La piazza principale è dominata dalla massiccia chiesa parrocchiale di Santa Maria con campanile staccato, costruita già nel Medioevo su roccia viva e rinnovata alla fine del Settecento in forme barocche. Una visita merita anche la Cappella di San Giorgio del 1611, che si appoggia alle mura cittadine nei pressi della Piccola Porta e che possiede un bel campanile a vela con bifora. Ancora da ricordare la Casa del Capitano, adorna di blasoni e di iscrizioni; un fondaco eretto alla fine del secolo XVI e la monumentale cisterna grande sita nella piazzetta più alta della Cittavecchia.
All’inizio del secolo scorso si iniziò, nella piana sottostante, la costruzione di un nuovo abitato che oggi ospita anche la sede del Comune ed è appunto qui che dopo la Seconda guerra mondiale è sorta la nuova Pinguente.

La ricchezza e la pazienza

Naturalmente in una località così piena di storia, non potevano mancare le leggende che a tutt’oggi si tramandano anche se la televisione ha tolto ai nonni molte possibilità di narrarle ai nipoti. Una delle tante racconta che una volta il Signore fece dagli angeli annunciare sulla terra che avrebbe concesso una grazia a tutti gli uomini che gliela avrebbero richiesta. Per primo si presentò un riccone che subito s’inchinò e disse:
– Signore, concedimi una vita calma, piacevole e quanto di meglio la terra mi possa offrire.

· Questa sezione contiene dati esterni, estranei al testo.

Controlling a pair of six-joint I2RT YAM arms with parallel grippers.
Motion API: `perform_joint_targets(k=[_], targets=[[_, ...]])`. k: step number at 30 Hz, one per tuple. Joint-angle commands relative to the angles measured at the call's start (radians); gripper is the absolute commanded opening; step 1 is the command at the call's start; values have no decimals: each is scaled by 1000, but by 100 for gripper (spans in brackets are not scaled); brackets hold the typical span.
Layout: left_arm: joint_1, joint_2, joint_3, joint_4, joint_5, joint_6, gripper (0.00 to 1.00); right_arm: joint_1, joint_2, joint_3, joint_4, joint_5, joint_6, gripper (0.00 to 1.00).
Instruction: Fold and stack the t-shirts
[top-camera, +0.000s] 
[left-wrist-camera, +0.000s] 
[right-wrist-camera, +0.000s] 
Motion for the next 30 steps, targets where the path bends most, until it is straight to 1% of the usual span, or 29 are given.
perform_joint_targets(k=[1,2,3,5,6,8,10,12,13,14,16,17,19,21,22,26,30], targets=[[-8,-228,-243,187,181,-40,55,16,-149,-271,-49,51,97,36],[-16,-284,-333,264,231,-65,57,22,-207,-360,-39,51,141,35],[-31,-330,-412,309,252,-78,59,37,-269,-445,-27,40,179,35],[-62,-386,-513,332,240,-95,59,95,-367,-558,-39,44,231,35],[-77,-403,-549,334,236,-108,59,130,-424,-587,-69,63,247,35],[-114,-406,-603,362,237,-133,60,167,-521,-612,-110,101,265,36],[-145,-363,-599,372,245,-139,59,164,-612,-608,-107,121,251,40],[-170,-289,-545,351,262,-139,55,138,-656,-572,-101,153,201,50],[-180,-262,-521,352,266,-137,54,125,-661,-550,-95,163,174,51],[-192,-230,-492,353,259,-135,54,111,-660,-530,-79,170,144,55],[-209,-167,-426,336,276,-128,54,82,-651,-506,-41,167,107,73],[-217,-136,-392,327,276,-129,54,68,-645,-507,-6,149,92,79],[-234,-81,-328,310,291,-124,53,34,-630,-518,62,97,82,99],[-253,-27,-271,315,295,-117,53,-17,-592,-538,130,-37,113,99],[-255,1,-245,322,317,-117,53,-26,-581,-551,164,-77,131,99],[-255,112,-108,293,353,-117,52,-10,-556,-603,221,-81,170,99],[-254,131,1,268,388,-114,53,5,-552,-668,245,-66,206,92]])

– Sia esaudito il tuo desiderio! – esclamò subito il Signore.
Secondo, davanti il trono di Dio si presentò un monaco vestito del suo unico saio che disse:
– Signore, concedimi i beni ed i piaceri della vita!
– Li ho già dati via tutti! Se li è presi il ricco!

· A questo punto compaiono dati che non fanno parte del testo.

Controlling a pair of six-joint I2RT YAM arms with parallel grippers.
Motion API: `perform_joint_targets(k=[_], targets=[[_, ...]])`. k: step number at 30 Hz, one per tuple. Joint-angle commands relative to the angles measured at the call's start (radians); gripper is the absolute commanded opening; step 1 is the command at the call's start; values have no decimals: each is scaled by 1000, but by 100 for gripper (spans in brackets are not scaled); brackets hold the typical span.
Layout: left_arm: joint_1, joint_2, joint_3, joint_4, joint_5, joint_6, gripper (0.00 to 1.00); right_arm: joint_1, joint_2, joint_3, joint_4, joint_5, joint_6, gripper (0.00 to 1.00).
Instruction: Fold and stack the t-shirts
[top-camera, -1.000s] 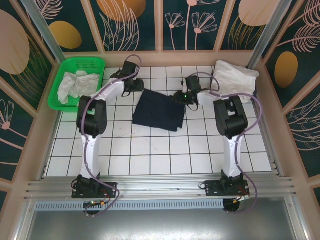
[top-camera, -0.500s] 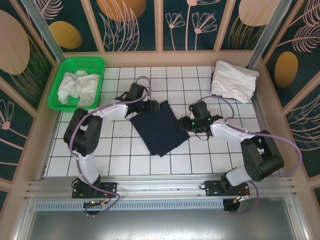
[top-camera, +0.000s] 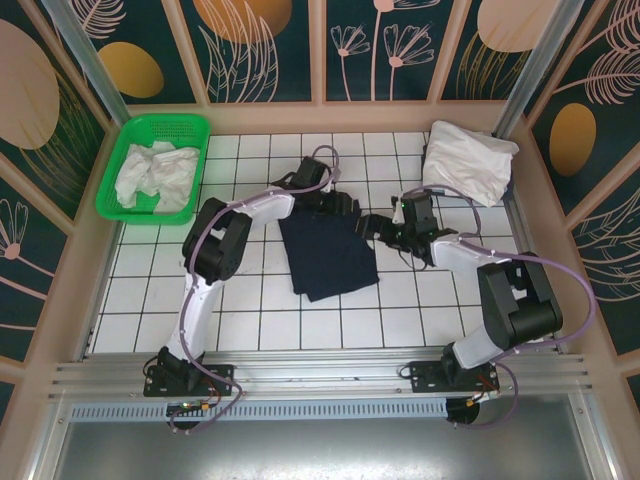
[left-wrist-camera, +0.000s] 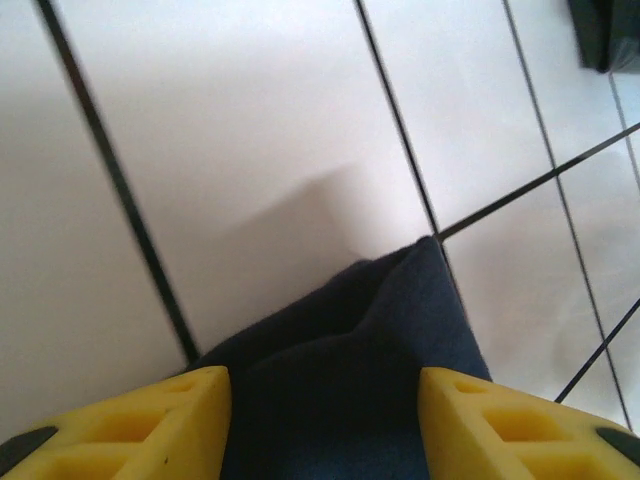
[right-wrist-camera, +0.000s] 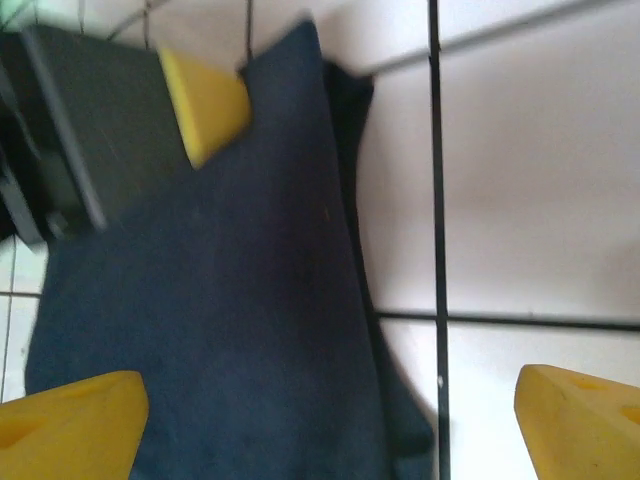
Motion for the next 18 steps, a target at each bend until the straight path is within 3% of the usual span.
perform_joint_targets(k=[1,4,8,13,18], targets=[[2,-8,77,-27,49,8,54,25,29,-33,56,-21,38,91],[5,-96,61,-48,-8,29,64,55,98,6,24,3,29,88],[14,-313,-126,-22,-169,55,73,85,188,84,-14,14,4,81],[51,-538,-432,17,-304,22,75,136,280,193,-77,35,-15,70],[61,-643,-669,88,-328,-36,74,202,326,279,-137,63,-15,66]])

Il monaco ci pensò un po’ su e poi disse:
– Allora, te ne prego, concedimi la pazienza.
– E pazienza sia! – rispose Dio.
Da ultimo arrivò un poveretto, lacero ed emaciato, il quale a fatica poté dire:
– Dio onnipotente, fammi dono di tutti i beni della terra.

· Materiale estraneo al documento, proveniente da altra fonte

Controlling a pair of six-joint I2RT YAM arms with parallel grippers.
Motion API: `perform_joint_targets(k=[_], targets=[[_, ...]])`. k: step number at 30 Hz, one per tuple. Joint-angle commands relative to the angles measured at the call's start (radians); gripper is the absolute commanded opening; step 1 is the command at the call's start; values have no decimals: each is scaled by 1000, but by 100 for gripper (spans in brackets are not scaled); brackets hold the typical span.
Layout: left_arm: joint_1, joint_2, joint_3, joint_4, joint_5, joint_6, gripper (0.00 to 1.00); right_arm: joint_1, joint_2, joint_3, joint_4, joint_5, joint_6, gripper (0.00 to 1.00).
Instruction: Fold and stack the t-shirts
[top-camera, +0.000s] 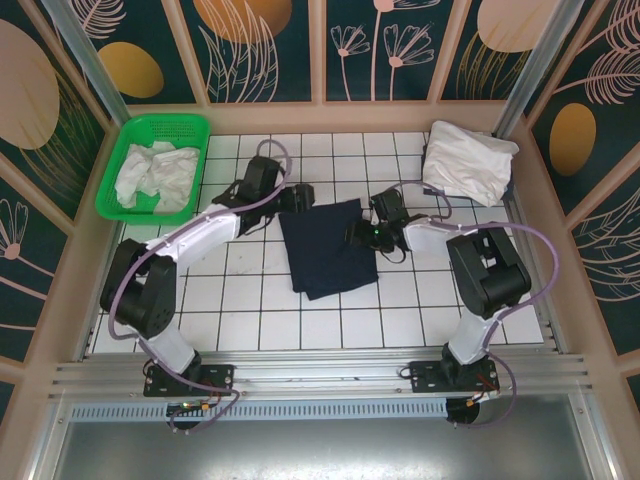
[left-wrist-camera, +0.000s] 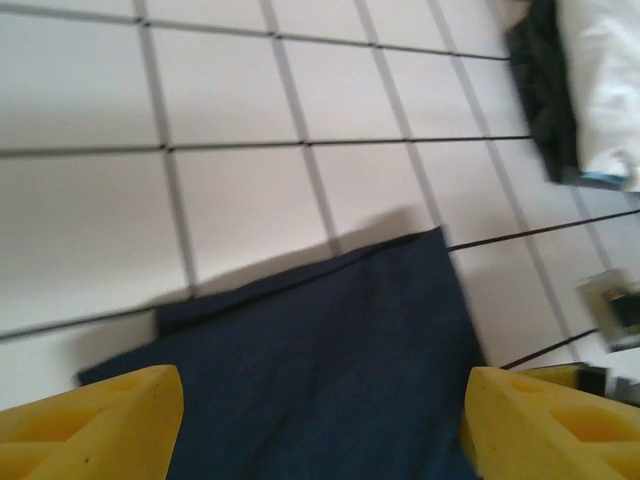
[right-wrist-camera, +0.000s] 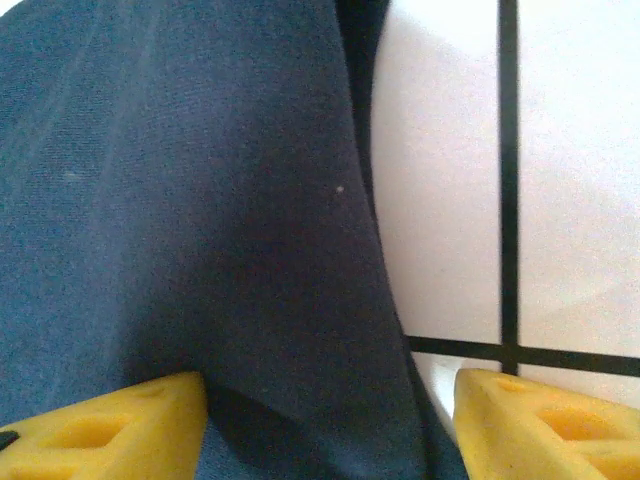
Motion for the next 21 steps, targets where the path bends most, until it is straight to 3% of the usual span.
perform_joint_targets(k=[1,8,16,21], targets=[[-3,0,-125,32,-51,-51,74,92,73,61,22,-37,-17,65],[0,85,-166,64,-40,-70,69,111,41,46,38,-60,23,52],[0,217,-42,43,-9,88,64,86,-157,-77,104,-130,57,54],[0,292,32,45,22,98,59,12,-110,-88,92,-83,47,58]])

Il Signore rispose paziente:
– Non è possibile. Se li è presi tutti il ricco.
– Allora, te ne prego, dammi almeno la pazienza per poter sopportare la mia magra esistenza.
– Niente da fare, l’ho già data in dono al monaco…
È da allora che i ricchi possiedono tutti i beni e i piaceri della terra, i tanti monaci la pazienza, mentre ai poveri non rimane altro che tirare a campare con la loro malasorte.

La «moltiplicazione» delle vacche

Un’altra leggenda racconta quanto segue:
Parecchi anni fa a Pinguente viveva un povero contadino che aveva una sola vaccherella. Una domenica che s’era recato a messa sentì il parroco dire dal pulpito:
– Quello che verrà donato nel nome del Signore, verrà restituito cento volte!
Sentito questo, cosa fece il poveraccio? Si recò nella sua stalla, slegò la vaccherella, la condusse in quella del parroco, la legò alla mangiatoia e disse:
– La regalo al parroco nel nome del Signore.
Il giorno dopo il sacrestano portò ad abbeverare le bestie sul sottostante fiume Quieto. Ma ecco che la vaccherella, appena ebbe bevuto abbondantemente, inforcò il sentiero e tornò nella sua vecchia stalla. Seguita dalle altre otto. Appena il povero contadino le vide arrivare le legò credendo che Dio avesse ricompensato il suo dono. Naturalmente arrivarono subito parroco e sacrestano pretendendo la restituzione. Al che il contadino disse:
– Ma come? È stato lei signor parroco a predicare che quello che fosse dato in nome del Signore sarebbe stato ricompensato cento volte. Ebbene, io per la verità mi accontento di queste otto vacche…
Prete e sacrestano si guardarono e, a testa bassa, non poterono far altro che tornare in canonica.